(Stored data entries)
□ □ □ □ □
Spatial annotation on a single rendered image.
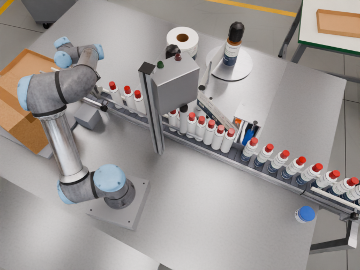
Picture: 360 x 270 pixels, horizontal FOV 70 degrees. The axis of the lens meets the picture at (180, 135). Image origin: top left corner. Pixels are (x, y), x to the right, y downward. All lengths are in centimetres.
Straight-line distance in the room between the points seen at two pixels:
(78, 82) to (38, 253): 87
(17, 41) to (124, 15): 181
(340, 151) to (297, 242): 151
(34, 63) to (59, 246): 123
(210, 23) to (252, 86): 191
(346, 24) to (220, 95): 128
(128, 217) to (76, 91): 62
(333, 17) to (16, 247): 260
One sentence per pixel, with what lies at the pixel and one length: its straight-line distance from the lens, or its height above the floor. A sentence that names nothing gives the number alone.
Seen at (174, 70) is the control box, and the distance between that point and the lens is 91.
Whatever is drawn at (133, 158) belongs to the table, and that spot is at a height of 83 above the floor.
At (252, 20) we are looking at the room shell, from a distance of 363.
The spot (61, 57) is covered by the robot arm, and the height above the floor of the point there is 130.
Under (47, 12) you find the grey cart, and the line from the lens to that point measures 350.
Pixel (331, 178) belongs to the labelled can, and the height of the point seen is 105.
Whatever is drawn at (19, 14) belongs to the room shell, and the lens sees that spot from 412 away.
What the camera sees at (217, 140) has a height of 99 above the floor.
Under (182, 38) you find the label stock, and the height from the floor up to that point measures 98.
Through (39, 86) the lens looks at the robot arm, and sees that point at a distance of 96.
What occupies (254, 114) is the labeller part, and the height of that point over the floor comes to 114.
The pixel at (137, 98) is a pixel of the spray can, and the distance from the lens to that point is 138.
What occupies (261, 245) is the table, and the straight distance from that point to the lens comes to 138.
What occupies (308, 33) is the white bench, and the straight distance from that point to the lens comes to 232.
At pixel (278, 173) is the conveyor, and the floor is 88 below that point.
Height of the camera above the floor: 215
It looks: 62 degrees down
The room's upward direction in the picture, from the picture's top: 1 degrees clockwise
□ □ □ □ □
• [EXERCISE DESCRIPTION]
Print, without alteration, only the lines above between the one holding "Whatever is drawn at (19, 14)" and the one holding "It looks: 62 degrees down", inclusive.

• [WRITTEN SOLUTION]
Whatever is drawn at (19, 14) belongs to the room shell, and the lens sees that spot from 412 away.
What the camera sees at (217, 140) has a height of 99 above the floor.
Under (182, 38) you find the label stock, and the height from the floor up to that point measures 98.
Through (39, 86) the lens looks at the robot arm, and sees that point at a distance of 96.
What occupies (254, 114) is the labeller part, and the height of that point over the floor comes to 114.
The pixel at (137, 98) is a pixel of the spray can, and the distance from the lens to that point is 138.
What occupies (261, 245) is the table, and the straight distance from that point to the lens comes to 138.
What occupies (308, 33) is the white bench, and the straight distance from that point to the lens comes to 232.
At pixel (278, 173) is the conveyor, and the floor is 88 below that point.
Height of the camera above the floor: 215
It looks: 62 degrees down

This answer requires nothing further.